On your recibo verde, you must indicate that the amount is subject to withholding. The standard wording:

“Sujeito a retenção na fonte à taxa de 23%” (Subject to withholding tax at 23%)

The recibo verde system (on Portal das Finanças or via FIZ) handles this automatically when you select the right option.

When there’s NO withholding

There are situations where withholding doesn’t apply:

  • Individual clients — never withhold
  • Businesses without organised accounting — may not withhold (but most companies do)
  • Threshold exemption — freelancers with VAT exemption (Art. 53 CIVA) and income below certain thresholds may request exemption from withholding

Always confirm with your client whether they apply withholding — it’s their obligation, not yours, but worth checking.

What if the company didn’t withhold?

It happens: you issued the invoice, but the company transferred the full amount without withholding the 23%. Withholding is the client’s obligation, not yours — but the income is still yours and you must always declare it.

In practice, it’s no drama:

  • On your IRS, you still declare the full invoiced amount — whether or not anything was withheld.
  • If nothing was withheld during the year, you simply have no advance payments to deduct — you’ll pay the tax on your annual return (or through payments on account, if applicable).
  • The key thing: set aside the tax portion as you get paid, so July doesn’t catch you off guard.

In other words, the company not withholding doesn’t hurt you — it just means the tax all falls due at year-end, instead of being paid in instalments.
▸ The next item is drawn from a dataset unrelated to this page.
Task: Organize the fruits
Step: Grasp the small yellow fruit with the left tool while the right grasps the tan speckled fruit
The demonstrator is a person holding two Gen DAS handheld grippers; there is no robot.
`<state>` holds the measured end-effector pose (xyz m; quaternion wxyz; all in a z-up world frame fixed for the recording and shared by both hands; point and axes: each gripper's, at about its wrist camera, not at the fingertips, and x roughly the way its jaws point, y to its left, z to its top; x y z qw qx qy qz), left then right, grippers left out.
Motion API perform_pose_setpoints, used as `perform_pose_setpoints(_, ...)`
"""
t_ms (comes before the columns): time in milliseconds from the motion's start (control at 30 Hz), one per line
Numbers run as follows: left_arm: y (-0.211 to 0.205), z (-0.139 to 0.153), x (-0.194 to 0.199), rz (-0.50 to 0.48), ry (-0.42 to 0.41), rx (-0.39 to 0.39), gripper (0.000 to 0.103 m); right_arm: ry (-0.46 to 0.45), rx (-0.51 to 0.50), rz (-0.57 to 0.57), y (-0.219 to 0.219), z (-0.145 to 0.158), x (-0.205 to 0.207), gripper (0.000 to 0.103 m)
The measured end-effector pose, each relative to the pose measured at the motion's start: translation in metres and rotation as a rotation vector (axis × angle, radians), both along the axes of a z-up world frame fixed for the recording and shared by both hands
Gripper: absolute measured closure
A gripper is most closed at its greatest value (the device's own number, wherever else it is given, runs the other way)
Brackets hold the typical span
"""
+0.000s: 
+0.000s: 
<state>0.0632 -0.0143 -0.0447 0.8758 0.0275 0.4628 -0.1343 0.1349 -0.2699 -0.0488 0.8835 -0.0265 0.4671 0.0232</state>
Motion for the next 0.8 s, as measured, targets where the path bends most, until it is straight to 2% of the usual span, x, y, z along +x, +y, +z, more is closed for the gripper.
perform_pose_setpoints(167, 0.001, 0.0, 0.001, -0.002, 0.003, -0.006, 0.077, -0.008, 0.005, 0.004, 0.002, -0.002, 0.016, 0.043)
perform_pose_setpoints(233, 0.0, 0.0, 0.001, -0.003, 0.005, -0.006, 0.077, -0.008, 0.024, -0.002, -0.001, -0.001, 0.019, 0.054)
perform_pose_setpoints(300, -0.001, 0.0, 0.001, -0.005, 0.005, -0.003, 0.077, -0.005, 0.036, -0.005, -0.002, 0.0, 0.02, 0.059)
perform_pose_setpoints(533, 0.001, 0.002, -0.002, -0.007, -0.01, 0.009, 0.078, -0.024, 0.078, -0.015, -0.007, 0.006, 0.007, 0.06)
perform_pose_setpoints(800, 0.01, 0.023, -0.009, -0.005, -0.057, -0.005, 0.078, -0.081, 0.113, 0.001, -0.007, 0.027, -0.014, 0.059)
Withholding: better or worse?

It depends on your profile:

Withholding works well if you:

  • Prefer not to think about IRS throughout the year
  • Tend to spend everything that comes in
  • Want to avoid surprises at annual declaration time

Exemption from withholding is better if you:

  • Are disciplined about setting aside tax money
  • Need better monthly liquidity
  • Use organised accounting (the requirement to request the exemption on the Finance Portal)

✅ In summary

  1. Withholding tax is not a loss — it’s an advance on your IRS. The client withholds 23% (for Article 151 activities) and pays it to the tax authority on your behalf. In the annual IRS return, that amount is deducted from what you owe — and if it exceeds the calculated tax, you get the difference back.

  2. It applies when the client is a company. Individual clients always pay the full invoice amount.

  3. With FIZ the recibo verde already includes the withholding indication automatically — and at year-end you have the total withheld consolidated, ready to reconcile with your IRS return.